# [ACTIVITY]
Every line from the beginning of the records below up to the one holding "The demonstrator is" should be quoted exactly; leave out the rest.

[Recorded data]
▬▬▬▬▬▬

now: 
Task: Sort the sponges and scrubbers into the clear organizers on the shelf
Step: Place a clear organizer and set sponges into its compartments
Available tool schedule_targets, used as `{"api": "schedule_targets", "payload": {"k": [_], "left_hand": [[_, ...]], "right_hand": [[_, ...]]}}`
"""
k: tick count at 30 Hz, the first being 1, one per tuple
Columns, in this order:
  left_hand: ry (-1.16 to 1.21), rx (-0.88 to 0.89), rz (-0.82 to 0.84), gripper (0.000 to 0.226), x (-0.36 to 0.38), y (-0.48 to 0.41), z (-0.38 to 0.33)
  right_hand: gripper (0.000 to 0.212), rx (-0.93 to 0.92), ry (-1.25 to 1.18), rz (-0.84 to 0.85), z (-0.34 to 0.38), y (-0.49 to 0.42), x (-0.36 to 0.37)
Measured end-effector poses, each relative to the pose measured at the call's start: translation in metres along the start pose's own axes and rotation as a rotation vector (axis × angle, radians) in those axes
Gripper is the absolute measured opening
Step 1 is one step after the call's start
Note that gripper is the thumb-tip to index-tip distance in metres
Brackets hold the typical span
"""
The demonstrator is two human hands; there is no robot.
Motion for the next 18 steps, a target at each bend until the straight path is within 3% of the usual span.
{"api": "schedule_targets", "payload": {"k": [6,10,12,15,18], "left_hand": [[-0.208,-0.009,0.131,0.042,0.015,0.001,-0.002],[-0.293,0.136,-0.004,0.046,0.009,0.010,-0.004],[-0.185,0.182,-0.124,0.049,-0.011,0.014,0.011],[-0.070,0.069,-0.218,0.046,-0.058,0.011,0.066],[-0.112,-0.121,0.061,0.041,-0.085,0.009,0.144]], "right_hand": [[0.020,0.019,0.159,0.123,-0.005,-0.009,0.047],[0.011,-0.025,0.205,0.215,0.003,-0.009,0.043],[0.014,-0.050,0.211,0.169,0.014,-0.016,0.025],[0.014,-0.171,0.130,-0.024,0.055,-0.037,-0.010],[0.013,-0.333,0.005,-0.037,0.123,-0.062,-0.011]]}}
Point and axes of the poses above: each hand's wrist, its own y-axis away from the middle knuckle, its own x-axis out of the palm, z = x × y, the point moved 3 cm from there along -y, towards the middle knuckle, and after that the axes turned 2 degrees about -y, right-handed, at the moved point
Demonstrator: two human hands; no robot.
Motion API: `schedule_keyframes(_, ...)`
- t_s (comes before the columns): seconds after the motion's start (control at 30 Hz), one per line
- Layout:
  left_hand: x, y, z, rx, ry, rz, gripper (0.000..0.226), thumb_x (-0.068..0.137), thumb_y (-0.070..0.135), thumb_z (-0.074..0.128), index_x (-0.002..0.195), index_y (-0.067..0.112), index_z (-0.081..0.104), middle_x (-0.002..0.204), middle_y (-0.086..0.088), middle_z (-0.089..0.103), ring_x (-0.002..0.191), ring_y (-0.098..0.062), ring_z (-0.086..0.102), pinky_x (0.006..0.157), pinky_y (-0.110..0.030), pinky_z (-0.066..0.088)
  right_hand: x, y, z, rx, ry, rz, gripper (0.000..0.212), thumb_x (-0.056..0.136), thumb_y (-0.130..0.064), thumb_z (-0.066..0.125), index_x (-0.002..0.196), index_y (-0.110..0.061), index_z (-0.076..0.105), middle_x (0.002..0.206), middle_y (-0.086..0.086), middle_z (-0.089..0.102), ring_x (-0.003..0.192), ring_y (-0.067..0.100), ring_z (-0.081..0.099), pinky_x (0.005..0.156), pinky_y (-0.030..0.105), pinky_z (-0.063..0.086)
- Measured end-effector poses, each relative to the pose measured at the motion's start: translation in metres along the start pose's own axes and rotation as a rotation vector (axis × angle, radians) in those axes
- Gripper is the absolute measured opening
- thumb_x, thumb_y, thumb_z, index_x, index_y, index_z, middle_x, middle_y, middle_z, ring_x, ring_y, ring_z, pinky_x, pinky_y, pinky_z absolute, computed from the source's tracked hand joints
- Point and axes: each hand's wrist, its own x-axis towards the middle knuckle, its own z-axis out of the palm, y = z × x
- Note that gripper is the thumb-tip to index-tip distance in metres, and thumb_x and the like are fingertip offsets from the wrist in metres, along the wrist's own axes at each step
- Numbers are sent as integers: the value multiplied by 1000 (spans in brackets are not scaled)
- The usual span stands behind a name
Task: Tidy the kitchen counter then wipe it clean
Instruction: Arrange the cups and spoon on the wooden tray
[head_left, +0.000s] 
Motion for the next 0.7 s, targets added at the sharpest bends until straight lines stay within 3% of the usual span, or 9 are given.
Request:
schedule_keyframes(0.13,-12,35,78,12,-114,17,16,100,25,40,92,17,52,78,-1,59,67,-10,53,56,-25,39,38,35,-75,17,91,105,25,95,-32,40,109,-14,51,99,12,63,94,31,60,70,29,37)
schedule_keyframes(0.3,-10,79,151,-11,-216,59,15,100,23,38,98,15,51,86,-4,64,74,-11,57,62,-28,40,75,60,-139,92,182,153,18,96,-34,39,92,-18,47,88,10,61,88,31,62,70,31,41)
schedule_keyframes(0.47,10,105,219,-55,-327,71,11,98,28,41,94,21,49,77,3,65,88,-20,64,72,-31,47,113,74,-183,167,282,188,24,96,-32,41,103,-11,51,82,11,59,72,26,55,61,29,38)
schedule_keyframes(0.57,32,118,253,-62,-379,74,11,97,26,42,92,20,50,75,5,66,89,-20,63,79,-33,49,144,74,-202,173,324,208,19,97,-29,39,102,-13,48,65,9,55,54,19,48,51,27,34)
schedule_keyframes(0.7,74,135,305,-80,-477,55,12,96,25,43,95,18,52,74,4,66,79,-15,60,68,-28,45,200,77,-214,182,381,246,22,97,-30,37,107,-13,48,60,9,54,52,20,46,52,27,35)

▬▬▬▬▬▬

# [ANSWER SECTION]
now: 
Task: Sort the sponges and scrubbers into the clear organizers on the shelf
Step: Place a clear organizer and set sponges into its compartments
Available tool schedule_targets, used as `{"api": "schedule_targets", "payload": {"k": [_], "left_hand": [[_, ...]], "right_hand": [[_, ...]]}}`
"""
k: tick count at 30 Hz, the first being 1, one per tuple
Columns, in this order:
  left_hand: ry (-1.16 to 1.21), rx (-0.88 to 0.89), rz (-0.82 to 0.84), gripper (0.000 to 0.226), x (-0.36 to 0.38), y (-0.48 to 0.41), z (-0.38 to 0.33)
  right_hand: gripper (0.000 to 0.212), rx (-0.93 to 0.92), ry (-1.25 to 1.18), rz (-0.84 to 0.85), z (-0.34 to 0.38), y (-0.49 to 0.42), x (-0.36 to 0.37)
Measured end-effector poses, each relative to the pose measured at the call's start: translation in metres along the start pose's own axes and rotation as a rotation vector (axis × angle, radians) in those axes
Gripper is the absolute measured opening
Step 1 is one step after the call's start
Note that gripper is the thumb-tip to index-tip distance in metres
Brackets hold the typical span
"""
The demonstrator is two human hands; there is no robot.

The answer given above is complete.